In the late 1800s,  Box Hill was considered a rural outpost of Melbourne. But Melbourne was on the brink of a boom and Box Hill was about to benefit.

The first train arrived at the new Box Hill Station – a platform and a wooden shed – in 1882, mail delivery began in 1887, the first telegram arrived in 1888, and a telephone service and street lights were installed in 1899.

The railway line from Melbourne to Lilydale encouraged a land boom in Melbourne’s east. Land around Box Hill was no longer being bought only by agriculturalists but  land developers who envisaged suburbs snaking along the train line.

In 1889, the first electric tram line in the southern hemisphere connected Station St and Tram Road between Whitehorse Rd and Doncaster and commercial activity began to thrive around Box Hill.

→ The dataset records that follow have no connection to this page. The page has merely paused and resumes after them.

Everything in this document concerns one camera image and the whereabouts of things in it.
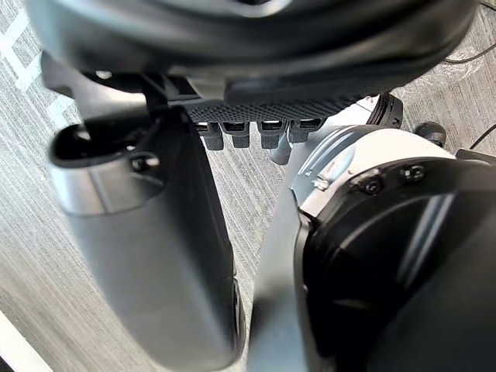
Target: gray metal panel
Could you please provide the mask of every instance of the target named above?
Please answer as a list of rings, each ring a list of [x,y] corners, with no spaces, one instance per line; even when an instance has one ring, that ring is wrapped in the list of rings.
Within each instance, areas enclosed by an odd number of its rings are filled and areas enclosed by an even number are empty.
[[[303,285],[303,249],[310,230],[290,190],[281,192],[260,253],[247,370],[319,369]]]

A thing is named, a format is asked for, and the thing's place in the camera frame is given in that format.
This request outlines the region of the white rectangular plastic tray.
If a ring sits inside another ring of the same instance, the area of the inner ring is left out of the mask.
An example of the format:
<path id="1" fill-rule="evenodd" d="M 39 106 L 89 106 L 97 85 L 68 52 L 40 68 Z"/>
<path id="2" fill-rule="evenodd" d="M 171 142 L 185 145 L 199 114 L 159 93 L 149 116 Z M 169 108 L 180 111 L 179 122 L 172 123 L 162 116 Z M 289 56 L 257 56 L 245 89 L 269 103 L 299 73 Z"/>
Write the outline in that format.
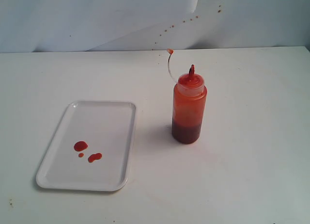
<path id="1" fill-rule="evenodd" d="M 128 180 L 135 104 L 78 100 L 65 110 L 38 169 L 44 189 L 115 192 Z"/>

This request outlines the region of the red sauce drops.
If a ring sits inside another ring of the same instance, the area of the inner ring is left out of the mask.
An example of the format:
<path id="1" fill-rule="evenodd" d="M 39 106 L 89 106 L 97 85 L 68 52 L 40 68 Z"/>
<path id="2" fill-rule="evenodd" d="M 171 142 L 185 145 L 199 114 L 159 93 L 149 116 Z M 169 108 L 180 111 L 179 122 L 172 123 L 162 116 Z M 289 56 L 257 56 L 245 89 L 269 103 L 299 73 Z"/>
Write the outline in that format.
<path id="1" fill-rule="evenodd" d="M 80 159 L 85 159 L 88 163 L 94 163 L 103 157 L 103 153 L 92 150 L 85 141 L 76 142 L 73 145 L 73 150 Z"/>

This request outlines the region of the red sauce squeeze bottle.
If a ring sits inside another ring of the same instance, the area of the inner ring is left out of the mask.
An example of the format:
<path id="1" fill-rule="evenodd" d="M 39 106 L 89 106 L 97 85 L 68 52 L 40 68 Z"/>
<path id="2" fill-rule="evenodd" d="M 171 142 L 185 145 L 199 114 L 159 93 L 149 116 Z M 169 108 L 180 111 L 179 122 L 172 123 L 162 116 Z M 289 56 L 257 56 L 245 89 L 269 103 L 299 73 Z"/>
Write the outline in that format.
<path id="1" fill-rule="evenodd" d="M 207 88 L 204 78 L 195 72 L 191 65 L 188 73 L 175 79 L 170 69 L 170 59 L 174 50 L 167 50 L 168 73 L 175 82 L 173 88 L 173 109 L 171 133 L 182 144 L 191 144 L 198 140 L 203 121 Z"/>

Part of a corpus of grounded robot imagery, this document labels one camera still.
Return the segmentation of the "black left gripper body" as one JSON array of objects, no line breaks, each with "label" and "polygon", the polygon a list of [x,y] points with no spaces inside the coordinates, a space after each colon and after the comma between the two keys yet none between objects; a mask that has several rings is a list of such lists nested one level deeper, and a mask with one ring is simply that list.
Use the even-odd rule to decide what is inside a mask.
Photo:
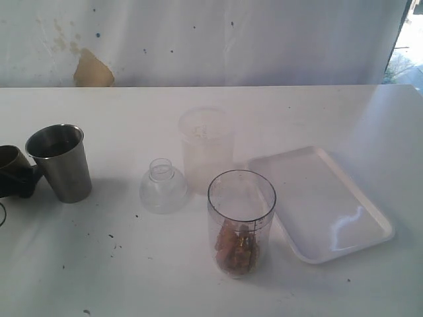
[{"label": "black left gripper body", "polygon": [[26,169],[6,171],[1,169],[1,198],[26,197]]}]

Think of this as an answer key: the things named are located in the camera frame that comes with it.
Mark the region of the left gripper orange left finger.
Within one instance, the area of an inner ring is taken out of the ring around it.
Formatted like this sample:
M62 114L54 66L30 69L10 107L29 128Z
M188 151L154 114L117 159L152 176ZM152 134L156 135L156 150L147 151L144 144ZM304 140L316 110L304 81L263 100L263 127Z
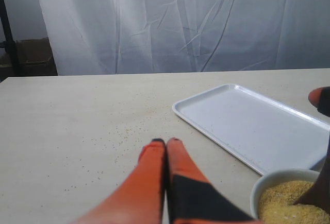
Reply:
M166 175L166 146L153 139L143 147L125 181L75 223L161 223Z

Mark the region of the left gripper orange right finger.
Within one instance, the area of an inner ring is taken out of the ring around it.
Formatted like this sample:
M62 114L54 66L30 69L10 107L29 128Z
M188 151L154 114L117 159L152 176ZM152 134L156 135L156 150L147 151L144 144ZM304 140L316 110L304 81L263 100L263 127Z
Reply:
M183 142L167 142L170 223L260 223L221 195L196 166Z

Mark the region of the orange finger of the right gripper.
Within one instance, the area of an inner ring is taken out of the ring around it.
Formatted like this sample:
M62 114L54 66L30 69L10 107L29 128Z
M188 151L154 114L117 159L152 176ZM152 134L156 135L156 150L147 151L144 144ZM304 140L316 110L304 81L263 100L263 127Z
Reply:
M308 95L308 100L319 113L330 116L330 87L312 90Z

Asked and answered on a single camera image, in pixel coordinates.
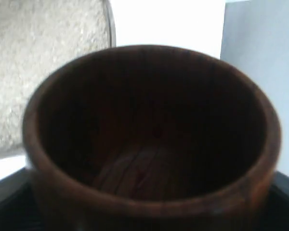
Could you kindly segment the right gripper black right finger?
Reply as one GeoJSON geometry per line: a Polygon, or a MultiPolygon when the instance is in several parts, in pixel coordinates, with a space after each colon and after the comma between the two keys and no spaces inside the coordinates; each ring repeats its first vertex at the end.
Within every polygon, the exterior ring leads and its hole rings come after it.
{"type": "Polygon", "coordinates": [[[289,231],[289,177],[276,172],[262,217],[263,231],[289,231]]]}

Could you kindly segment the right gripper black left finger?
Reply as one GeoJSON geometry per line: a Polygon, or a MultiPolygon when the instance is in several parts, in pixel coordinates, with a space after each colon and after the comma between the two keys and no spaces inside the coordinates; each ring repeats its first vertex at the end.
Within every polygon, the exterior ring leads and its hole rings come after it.
{"type": "Polygon", "coordinates": [[[24,169],[0,180],[0,231],[44,231],[24,169]]]}

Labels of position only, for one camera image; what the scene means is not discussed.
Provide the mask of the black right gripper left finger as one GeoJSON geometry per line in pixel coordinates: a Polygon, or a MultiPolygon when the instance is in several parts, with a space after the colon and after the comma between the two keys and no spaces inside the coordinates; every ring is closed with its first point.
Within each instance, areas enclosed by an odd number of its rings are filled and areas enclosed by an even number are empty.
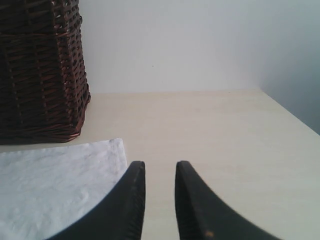
{"type": "Polygon", "coordinates": [[[146,204],[146,167],[133,161],[102,199],[51,240],[140,240],[146,204]]]}

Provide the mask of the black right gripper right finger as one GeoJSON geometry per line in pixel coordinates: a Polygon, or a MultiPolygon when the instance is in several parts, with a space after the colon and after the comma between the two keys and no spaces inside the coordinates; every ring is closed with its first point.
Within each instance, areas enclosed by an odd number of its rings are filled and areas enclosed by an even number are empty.
{"type": "Polygon", "coordinates": [[[222,201],[189,161],[176,164],[174,198],[181,240],[276,239],[222,201]]]}

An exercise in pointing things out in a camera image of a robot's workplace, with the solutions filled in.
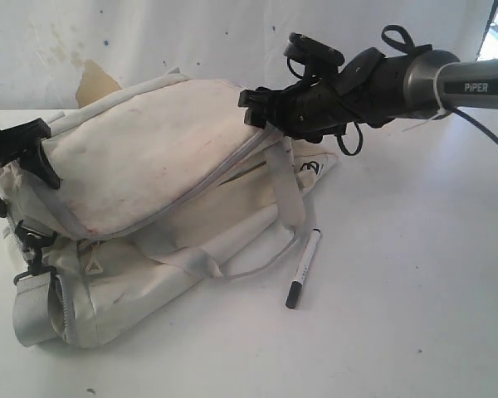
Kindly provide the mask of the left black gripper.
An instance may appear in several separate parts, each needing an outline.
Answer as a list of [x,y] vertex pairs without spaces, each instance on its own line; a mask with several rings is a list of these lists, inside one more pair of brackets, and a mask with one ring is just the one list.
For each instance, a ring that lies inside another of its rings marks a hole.
[[20,168],[43,181],[49,188],[57,190],[61,179],[48,160],[42,143],[38,141],[51,137],[50,126],[41,118],[24,124],[0,129],[0,167],[8,156],[20,156]]

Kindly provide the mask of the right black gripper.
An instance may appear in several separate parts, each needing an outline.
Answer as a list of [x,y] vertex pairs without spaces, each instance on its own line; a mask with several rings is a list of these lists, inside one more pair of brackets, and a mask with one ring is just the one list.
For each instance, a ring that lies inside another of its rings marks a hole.
[[345,103],[335,88],[337,79],[325,78],[294,94],[266,87],[242,90],[237,106],[247,108],[244,124],[265,128],[268,124],[284,135],[309,143],[320,143],[325,135],[336,135],[339,128],[359,121],[359,113]]

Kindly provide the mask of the right silver black robot arm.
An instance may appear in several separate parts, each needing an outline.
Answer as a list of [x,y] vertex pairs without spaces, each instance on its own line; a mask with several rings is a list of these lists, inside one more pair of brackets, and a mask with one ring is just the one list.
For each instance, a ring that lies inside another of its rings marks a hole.
[[267,124],[316,143],[347,124],[380,128],[395,119],[438,119],[459,107],[498,109],[498,59],[461,62],[449,51],[387,57],[371,47],[340,72],[327,70],[283,90],[243,90],[245,123]]

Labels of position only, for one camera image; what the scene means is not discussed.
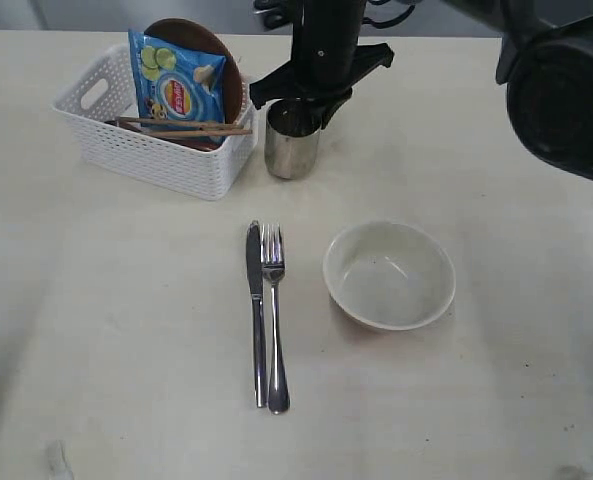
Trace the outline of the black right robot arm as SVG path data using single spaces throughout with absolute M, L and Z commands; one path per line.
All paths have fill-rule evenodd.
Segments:
M 361 46 L 362 26 L 389 29 L 415 10 L 376 21 L 367 0 L 257 1 L 265 29 L 292 27 L 289 60 L 250 86 L 256 108 L 299 100 L 322 128 L 348 101 L 356 83 L 390 67 L 385 43 Z M 454 1 L 452 7 L 502 35 L 495 81 L 522 145 L 555 168 L 593 181 L 593 15 L 562 26 L 541 19 L 531 1 Z

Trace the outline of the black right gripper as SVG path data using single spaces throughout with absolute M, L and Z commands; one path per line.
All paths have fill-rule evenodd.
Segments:
M 254 7 L 268 30 L 292 26 L 290 59 L 249 87 L 257 109 L 271 100 L 300 99 L 326 126 L 356 83 L 393 62 L 388 44 L 358 44 L 364 1 L 256 1 Z

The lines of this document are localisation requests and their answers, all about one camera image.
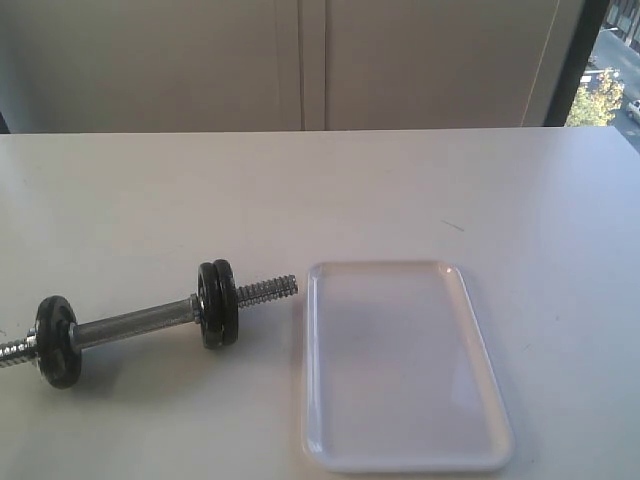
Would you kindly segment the black weight plate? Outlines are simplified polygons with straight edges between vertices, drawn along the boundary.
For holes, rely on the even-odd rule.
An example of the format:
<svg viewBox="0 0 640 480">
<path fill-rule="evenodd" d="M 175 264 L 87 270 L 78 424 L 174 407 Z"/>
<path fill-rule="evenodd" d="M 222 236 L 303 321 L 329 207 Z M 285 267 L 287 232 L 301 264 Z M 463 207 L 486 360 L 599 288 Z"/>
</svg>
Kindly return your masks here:
<svg viewBox="0 0 640 480">
<path fill-rule="evenodd" d="M 221 348 L 223 344 L 222 294 L 218 271 L 211 262 L 205 262 L 199 266 L 197 296 L 203 345 L 207 349 Z"/>
<path fill-rule="evenodd" d="M 217 259 L 213 262 L 221 289 L 222 315 L 222 344 L 230 346 L 239 336 L 239 307 L 233 271 L 230 263 L 225 259 Z"/>
<path fill-rule="evenodd" d="M 71 344 L 71 330 L 77 324 L 65 297 L 45 298 L 36 313 L 36 353 L 40 373 L 56 389 L 74 386 L 80 377 L 82 353 Z"/>
</svg>

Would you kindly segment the chrome threaded dumbbell bar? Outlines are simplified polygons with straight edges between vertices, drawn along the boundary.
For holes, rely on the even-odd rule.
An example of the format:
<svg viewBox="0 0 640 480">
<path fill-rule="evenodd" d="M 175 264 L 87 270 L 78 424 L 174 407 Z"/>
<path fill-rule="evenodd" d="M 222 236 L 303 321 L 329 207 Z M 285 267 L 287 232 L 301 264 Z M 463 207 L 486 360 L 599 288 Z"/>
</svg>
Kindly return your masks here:
<svg viewBox="0 0 640 480">
<path fill-rule="evenodd" d="M 293 296 L 298 293 L 298 285 L 295 276 L 286 275 L 245 286 L 236 286 L 236 290 L 240 311 L 243 308 Z M 90 323 L 76 324 L 70 333 L 72 347 L 75 351 L 81 352 L 87 348 L 182 324 L 196 323 L 200 326 L 201 317 L 197 293 L 185 300 Z"/>
</svg>

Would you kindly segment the white plastic tray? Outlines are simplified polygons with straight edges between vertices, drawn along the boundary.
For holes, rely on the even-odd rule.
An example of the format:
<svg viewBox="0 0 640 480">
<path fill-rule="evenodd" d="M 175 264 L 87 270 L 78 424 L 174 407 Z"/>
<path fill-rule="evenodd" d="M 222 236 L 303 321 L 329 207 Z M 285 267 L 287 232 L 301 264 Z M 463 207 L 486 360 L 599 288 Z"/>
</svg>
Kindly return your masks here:
<svg viewBox="0 0 640 480">
<path fill-rule="evenodd" d="M 503 468 L 514 437 L 459 269 L 323 262 L 308 274 L 302 445 L 343 474 Z"/>
</svg>

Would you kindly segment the beige cabinet doors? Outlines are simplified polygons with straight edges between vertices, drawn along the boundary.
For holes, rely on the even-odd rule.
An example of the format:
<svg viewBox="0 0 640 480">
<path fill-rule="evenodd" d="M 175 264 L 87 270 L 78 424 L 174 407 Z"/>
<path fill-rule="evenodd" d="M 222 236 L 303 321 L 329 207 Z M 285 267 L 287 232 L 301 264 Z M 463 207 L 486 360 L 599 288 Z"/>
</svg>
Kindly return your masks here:
<svg viewBox="0 0 640 480">
<path fill-rule="evenodd" d="M 14 133 L 539 126 L 579 1 L 5 1 Z"/>
</svg>

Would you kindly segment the black window frame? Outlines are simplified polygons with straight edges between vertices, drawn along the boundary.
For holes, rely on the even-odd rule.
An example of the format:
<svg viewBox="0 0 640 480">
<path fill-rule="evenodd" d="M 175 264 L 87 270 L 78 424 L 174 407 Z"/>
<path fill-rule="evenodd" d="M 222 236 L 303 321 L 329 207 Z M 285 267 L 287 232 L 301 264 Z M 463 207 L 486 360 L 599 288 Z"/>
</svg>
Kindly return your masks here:
<svg viewBox="0 0 640 480">
<path fill-rule="evenodd" d="M 586 0 L 583 3 L 546 112 L 544 127 L 565 125 L 609 4 L 606 0 Z"/>
</svg>

Arthur Stephenson’s plan for a school in Box Hill was welcomed by the community as an endorsement of its growth and development. Stephenson, who was living in Box Hill and teaching in Hawthorn, saw the town’s rural charm and future potential for a school. Box Hill was also free of health problems that were literally plaguing Melbourne at the end of the 19th century. Because of inadequate water supplies and a lack of sewerage systems, typhoid and diphtheria were at epidemic proportions in Melbourne, and by the turn of the century, the city’s death rate from typhoid was fives times that of London.

Although the catchment area for the school was largely an often-struggling agricultural base with small scattered country villages such as Blackburn, Mitcham and Ringwood, Stephenson was both forward-thinking and optimistic. He knew the railway line from Lilydale would bring students from the Yarra Valley region, that there were small nearby pockets of prosperity, there were no immediate competitor schools and Box Hill boasted a healthier environment than epidemic-stricken Melbourne.

Astutely, Stephenson hedged his bets on Box Hill as the ideal location for a new boys’ school.